#### MATERIAL FOR THIS EXERCISE

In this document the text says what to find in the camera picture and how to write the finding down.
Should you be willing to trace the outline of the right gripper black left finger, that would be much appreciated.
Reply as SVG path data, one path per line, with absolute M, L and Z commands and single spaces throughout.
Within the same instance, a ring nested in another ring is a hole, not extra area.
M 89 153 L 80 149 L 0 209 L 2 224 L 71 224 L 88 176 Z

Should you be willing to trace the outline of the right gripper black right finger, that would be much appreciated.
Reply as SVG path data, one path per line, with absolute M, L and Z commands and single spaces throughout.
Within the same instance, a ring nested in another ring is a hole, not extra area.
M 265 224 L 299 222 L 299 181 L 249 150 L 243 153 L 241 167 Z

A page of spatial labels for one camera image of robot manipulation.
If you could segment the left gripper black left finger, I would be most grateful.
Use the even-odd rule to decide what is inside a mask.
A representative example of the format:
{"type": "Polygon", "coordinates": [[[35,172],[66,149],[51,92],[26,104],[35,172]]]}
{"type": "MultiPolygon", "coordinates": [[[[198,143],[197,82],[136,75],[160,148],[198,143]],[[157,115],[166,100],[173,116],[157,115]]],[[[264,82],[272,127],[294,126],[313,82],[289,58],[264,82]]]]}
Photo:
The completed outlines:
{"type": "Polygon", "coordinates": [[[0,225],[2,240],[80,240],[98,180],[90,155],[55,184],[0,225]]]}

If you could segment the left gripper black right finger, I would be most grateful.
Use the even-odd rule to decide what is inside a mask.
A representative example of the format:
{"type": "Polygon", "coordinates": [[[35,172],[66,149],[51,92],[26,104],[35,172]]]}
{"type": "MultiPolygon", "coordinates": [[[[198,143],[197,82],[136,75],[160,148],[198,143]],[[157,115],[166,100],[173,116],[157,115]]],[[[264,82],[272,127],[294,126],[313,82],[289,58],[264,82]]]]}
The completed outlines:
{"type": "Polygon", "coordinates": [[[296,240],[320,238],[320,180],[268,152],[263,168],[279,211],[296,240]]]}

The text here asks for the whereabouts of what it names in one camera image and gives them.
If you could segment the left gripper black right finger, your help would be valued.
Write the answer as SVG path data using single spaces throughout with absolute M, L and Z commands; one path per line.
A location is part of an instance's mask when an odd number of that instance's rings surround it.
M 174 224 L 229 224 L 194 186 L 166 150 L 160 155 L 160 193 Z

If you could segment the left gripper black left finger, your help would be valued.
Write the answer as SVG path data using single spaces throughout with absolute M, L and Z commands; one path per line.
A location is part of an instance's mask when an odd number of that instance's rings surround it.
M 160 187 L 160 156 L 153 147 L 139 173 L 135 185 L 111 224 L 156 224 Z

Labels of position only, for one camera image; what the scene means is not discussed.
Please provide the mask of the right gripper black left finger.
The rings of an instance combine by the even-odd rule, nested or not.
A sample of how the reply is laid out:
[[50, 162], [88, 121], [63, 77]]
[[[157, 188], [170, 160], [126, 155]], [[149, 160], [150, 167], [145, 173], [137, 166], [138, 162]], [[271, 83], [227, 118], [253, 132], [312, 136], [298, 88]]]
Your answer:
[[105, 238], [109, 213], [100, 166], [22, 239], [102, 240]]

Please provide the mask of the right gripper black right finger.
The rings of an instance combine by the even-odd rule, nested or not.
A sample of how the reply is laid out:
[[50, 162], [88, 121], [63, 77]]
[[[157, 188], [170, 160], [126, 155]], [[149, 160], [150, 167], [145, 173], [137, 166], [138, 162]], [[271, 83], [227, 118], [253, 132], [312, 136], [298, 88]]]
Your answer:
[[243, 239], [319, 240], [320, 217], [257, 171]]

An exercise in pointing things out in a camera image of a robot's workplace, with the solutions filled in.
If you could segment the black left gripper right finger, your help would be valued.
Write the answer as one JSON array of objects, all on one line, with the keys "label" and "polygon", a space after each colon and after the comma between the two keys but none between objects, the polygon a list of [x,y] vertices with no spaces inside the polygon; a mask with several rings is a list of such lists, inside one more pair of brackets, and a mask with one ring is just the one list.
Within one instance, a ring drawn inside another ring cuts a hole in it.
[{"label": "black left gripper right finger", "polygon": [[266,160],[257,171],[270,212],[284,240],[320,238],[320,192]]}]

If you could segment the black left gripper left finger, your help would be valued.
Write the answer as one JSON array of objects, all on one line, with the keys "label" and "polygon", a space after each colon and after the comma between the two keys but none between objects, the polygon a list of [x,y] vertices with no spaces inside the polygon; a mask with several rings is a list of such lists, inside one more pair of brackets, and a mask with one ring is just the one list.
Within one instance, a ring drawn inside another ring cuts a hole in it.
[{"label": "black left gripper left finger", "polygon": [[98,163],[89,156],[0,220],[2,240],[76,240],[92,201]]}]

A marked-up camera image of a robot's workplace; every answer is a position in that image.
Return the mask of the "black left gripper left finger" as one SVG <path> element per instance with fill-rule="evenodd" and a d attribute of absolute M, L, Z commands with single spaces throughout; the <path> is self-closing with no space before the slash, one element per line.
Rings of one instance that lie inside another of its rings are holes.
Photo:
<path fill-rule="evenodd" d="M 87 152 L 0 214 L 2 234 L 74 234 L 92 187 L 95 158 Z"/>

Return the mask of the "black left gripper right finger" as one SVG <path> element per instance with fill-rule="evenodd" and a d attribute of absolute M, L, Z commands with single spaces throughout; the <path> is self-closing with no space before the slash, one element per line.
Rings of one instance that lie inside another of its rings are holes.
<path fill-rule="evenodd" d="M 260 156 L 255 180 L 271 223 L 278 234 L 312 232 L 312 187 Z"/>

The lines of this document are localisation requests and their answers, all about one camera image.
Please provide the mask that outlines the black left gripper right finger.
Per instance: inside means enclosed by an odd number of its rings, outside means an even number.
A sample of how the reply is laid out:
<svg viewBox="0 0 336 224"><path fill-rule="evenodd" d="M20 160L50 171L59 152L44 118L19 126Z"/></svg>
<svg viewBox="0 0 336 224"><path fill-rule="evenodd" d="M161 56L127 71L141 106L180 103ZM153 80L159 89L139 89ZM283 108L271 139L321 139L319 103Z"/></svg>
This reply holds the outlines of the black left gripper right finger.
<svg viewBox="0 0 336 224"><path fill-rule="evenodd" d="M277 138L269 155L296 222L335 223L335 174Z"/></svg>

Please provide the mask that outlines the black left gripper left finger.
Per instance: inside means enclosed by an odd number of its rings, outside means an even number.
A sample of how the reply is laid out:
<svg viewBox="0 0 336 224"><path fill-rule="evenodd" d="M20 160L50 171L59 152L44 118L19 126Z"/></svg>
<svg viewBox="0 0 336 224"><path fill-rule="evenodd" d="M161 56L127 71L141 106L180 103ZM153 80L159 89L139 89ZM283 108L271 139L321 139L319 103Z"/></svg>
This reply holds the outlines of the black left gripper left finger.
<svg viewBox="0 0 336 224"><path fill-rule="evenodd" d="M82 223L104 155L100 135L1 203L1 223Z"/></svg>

########

**WHAT YOU HAVE TO DO**
Reproduce all of the data exactly as given.

**SOLUTION FOR THIS PROBLEM**
In this document the text says what to find in the camera picture and how to write the finding down.
Should you be willing to trace the outline of the right gripper black left finger, that would be much appreciated.
Reply as SVG path data, one path per line, with absolute M, L and Z commands and single spaces throughout.
Within the same instance, a ring nested in another ring is a hole, not extra area.
M 89 153 L 80 149 L 0 209 L 2 224 L 71 224 L 88 176 Z

Should you be willing to trace the outline of the right gripper black right finger, that would be much appreciated.
Reply as SVG path data, one path per line, with absolute M, L and Z commands and single spaces throughout.
Within the same instance, a ring nested in another ring is a hole, not extra area.
M 265 224 L 299 222 L 299 181 L 249 150 L 243 153 L 241 167 Z

A page of spatial labels for one camera image of robot manipulation.
If you could segment the left gripper black left finger, I would be most grateful.
Use the even-odd rule to decide what is inside a mask.
A representative example of the format:
{"type": "Polygon", "coordinates": [[[35,172],[66,149],[51,92],[26,104],[35,172]]]}
{"type": "MultiPolygon", "coordinates": [[[[198,143],[197,82],[136,75],[160,148],[198,143]],[[157,115],[166,100],[173,116],[157,115]]],[[[264,82],[272,127],[294,126],[313,82],[289,58],[264,82]]]]}
Photo:
The completed outlines:
{"type": "Polygon", "coordinates": [[[0,225],[2,240],[80,240],[98,180],[90,155],[55,184],[0,225]]]}

If you could segment the left gripper black right finger, I would be most grateful.
Use the even-odd rule to decide what is inside a mask.
A representative example of the format:
{"type": "Polygon", "coordinates": [[[35,172],[66,149],[51,92],[26,104],[35,172]]]}
{"type": "MultiPolygon", "coordinates": [[[[198,143],[197,82],[136,75],[160,148],[198,143]],[[157,115],[166,100],[173,116],[157,115]]],[[[264,82],[272,127],[294,126],[313,82],[289,58],[264,82]]]]}
The completed outlines:
{"type": "Polygon", "coordinates": [[[296,240],[320,238],[320,180],[268,152],[263,168],[279,211],[296,240]]]}

The text here asks for the whereabouts of what it names in one camera image and gives them.
If you could segment the left gripper black right finger, your help would be valued.
Write the answer as SVG path data using single spaces throughout with absolute M, L and Z commands; one path per line.
A location is part of an instance's mask when an odd number of that instance's rings surround it.
M 174 224 L 229 224 L 194 186 L 166 150 L 160 155 L 160 193 Z

If you could segment the left gripper black left finger, your help would be valued.
Write the answer as SVG path data using single spaces throughout with absolute M, L and Z commands; one path per line.
A location is part of an instance's mask when an odd number of that instance's rings surround it.
M 160 187 L 160 156 L 153 147 L 139 173 L 135 185 L 111 224 L 156 224 Z

Labels of position only, for one camera image; what the scene means is not discussed.
Please provide the mask of the right gripper black left finger.
The rings of an instance combine by the even-odd rule, nested or not.
A sample of how the reply is laid out:
[[50, 162], [88, 121], [63, 77]]
[[[157, 188], [170, 160], [126, 155]], [[149, 160], [150, 167], [145, 173], [137, 166], [138, 162]], [[271, 83], [227, 118], [253, 132], [312, 136], [298, 88]]]
Your answer:
[[105, 238], [109, 213], [100, 166], [22, 239], [102, 240]]

Please provide the mask of the right gripper black right finger.
The rings of an instance combine by the even-odd rule, nested or not.
A sample of how the reply is laid out:
[[50, 162], [88, 121], [63, 77]]
[[[157, 188], [170, 160], [126, 155]], [[149, 160], [150, 167], [145, 173], [137, 166], [138, 162]], [[271, 83], [227, 118], [253, 132], [312, 136], [298, 88]]]
Your answer:
[[243, 239], [319, 240], [320, 217], [257, 171]]

An exercise in pointing things out in a camera image of a robot's workplace, with the solutions filled in.
If you could segment the black left gripper right finger, your help would be valued.
Write the answer as one JSON array of objects, all on one line, with the keys "label" and "polygon", a space after each colon and after the comma between the two keys but none between objects, the polygon a list of [x,y] vertices with no spaces inside the polygon; a mask with several rings is a list of such lists, inside one more pair of brackets, and a mask with one ring is just the one list.
Within one instance, a ring drawn inside another ring cuts a hole in it.
[{"label": "black left gripper right finger", "polygon": [[266,160],[257,171],[270,212],[284,240],[320,238],[320,192]]}]

If you could segment the black left gripper left finger, your help would be valued.
Write the answer as one JSON array of objects, all on one line, with the keys "label" and "polygon", a space after each colon and after the comma between the two keys but none between objects, the polygon a list of [x,y] vertices with no spaces inside the polygon; a mask with several rings is a list of such lists, inside one more pair of brackets, and a mask with one ring is just the one list.
Within one instance, a ring drawn inside another ring cuts a hole in it.
[{"label": "black left gripper left finger", "polygon": [[98,163],[89,156],[0,220],[2,240],[76,240],[92,201]]}]

A marked-up camera image of a robot's workplace; every answer is a position in that image.
Return the mask of the "black left gripper left finger" as one SVG <path> element per instance with fill-rule="evenodd" and a d attribute of absolute M, L, Z commands with single spaces throughout; the <path> is self-closing with no space before the slash, one element per line.
Rings of one instance that lie inside another of its rings are holes.
Photo:
<path fill-rule="evenodd" d="M 87 152 L 0 214 L 2 234 L 74 234 L 92 187 L 95 158 Z"/>

Return the mask of the "black left gripper right finger" as one SVG <path> element per instance with fill-rule="evenodd" and a d attribute of absolute M, L, Z commands with single spaces throughout; the <path> is self-closing with no space before the slash, one element per line.
Rings of one instance that lie inside another of its rings are holes.
<path fill-rule="evenodd" d="M 260 156 L 255 180 L 271 223 L 278 234 L 312 232 L 312 187 Z"/>

The lines of this document are localisation requests and their answers, all about one camera image.
Please provide the mask that outlines the black left gripper right finger.
Per instance: inside means enclosed by an odd number of its rings, outside means an even number.
A sample of how the reply is laid out:
<svg viewBox="0 0 336 224"><path fill-rule="evenodd" d="M20 160L50 171L59 152L44 118L19 126Z"/></svg>
<svg viewBox="0 0 336 224"><path fill-rule="evenodd" d="M161 56L127 71L141 106L180 103ZM153 80L159 89L139 89ZM283 108L271 139L321 139L319 103Z"/></svg>
This reply holds the outlines of the black left gripper right finger.
<svg viewBox="0 0 336 224"><path fill-rule="evenodd" d="M277 138L269 155L296 222L335 223L335 174Z"/></svg>

Please provide the mask that outlines the black left gripper left finger.
Per instance: inside means enclosed by an odd number of its rings, outside means an even number.
A sample of how the reply is laid out:
<svg viewBox="0 0 336 224"><path fill-rule="evenodd" d="M20 160L50 171L59 152L44 118L19 126Z"/></svg>
<svg viewBox="0 0 336 224"><path fill-rule="evenodd" d="M161 56L127 71L141 106L180 103ZM153 80L159 89L139 89ZM283 108L271 139L321 139L319 103Z"/></svg>
This reply holds the outlines of the black left gripper left finger.
<svg viewBox="0 0 336 224"><path fill-rule="evenodd" d="M82 223L104 155L100 135L1 203L1 223Z"/></svg>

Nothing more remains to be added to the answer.